A la PAF comme la BAC ?
On ne devient pas toujours policier par vocation. Rarement même. La sécurité de l’emploi, ajoutée au salaire, supérieures pour les nouvelles recrues à celui d’un enseignant débutant, ne sont pas étrangères à cet engouement pour la fonction policière que l’on connait depuis plusieurs années. Certes, il faut posséder le baccalauréat pour concourir à l’entrée dans une école de police, mais les candidats n’en sont pas moins nombreux – et l’on refuse du monde. A ce niveau de recrutement, il devrait être possible d’envisager une délinquance zéro chez nos gardiens de l’ordre public. Il sembler que ce ne soit pas le cas. Fort heureusement, il n’y a qu’une minorité de ripoux en poste dans les commissariats. Il ne se passe pourtant pas de jour sans que nous soyons informés de dérives policières les plus diverses, les plus minables, les plus immondes même.

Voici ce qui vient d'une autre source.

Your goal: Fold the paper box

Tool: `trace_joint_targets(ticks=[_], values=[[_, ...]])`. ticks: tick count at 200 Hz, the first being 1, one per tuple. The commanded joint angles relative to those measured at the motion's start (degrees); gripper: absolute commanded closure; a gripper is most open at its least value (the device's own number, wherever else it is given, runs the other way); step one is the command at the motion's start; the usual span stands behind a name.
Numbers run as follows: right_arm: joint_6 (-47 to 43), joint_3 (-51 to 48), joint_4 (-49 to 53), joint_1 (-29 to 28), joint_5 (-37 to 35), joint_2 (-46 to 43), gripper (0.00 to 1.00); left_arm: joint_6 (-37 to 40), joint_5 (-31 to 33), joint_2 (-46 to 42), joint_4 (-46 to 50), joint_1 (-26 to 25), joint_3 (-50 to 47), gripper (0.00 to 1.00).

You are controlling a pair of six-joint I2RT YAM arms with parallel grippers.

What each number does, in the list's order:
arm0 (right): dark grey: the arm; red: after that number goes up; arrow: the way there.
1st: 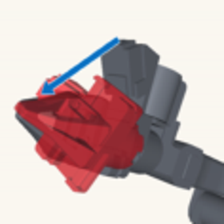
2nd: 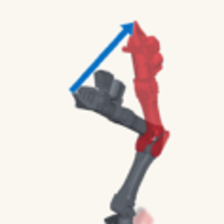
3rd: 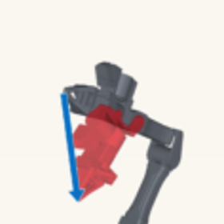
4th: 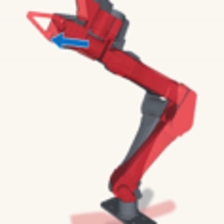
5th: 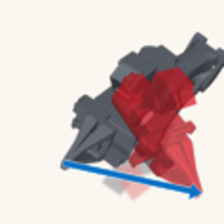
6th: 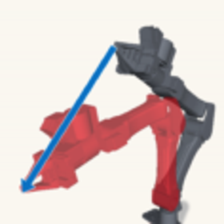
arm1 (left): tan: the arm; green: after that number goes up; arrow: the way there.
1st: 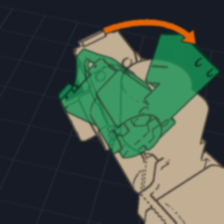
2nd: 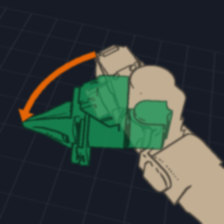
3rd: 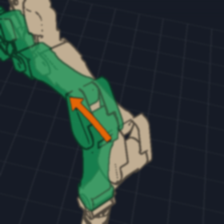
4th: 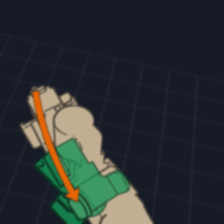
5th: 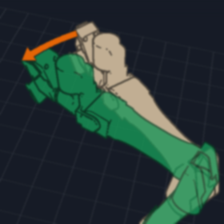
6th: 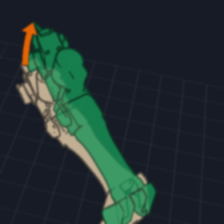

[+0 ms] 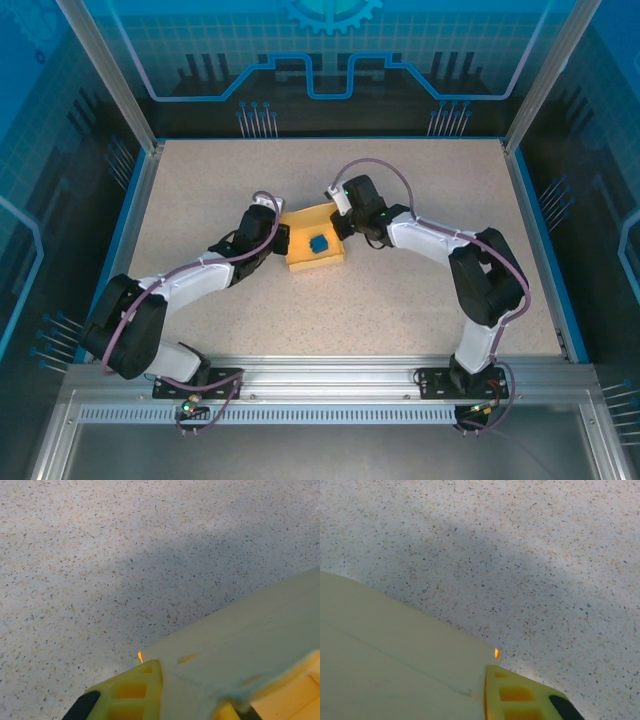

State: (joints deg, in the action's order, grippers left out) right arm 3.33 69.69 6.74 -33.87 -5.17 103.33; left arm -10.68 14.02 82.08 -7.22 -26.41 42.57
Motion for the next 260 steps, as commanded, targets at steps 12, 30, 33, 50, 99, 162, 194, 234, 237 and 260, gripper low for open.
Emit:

Derniers exploits, ceux de deux policiers de la PAF (Police aux frontières), en poste à Lille. L’un âgé de 36 ans, l’autre de 24 ans, qui ont été mise en examen, puis écroués, le 1er mars dernier. Depuis près d’un an, ces excellents gardiens de l’ordre public, sous prétexte de contrôles d’identité rackettaient des immigrés, originaires du Bengladesh. Ces parias, en attente d’une possible régularisation, mais n’ayant pas le droit de travailler, vendaient à la sauvette des roses, le soir, aux clients des restaurants lillois. Nos braves policiers de la PAF ne se contentaient pas de leur prélever des sommes allant jusqu’à 250 euros, se permettant même de perquisitionner à leur pauvre domicile et de jeter les fleurs. Ces ripoux minables giflaient également leurs victimes et, pour parfaire leurs exactions, ils les emmenaient loin de Lille, avant de les relâcher dans la nature. Pour le procureur de la République de Lille, il s’agirait « d’actes isolés » de policiers exerçant dans un service par ailleurs « exemplaire ». Ah bon ! Nous voilà rassurés.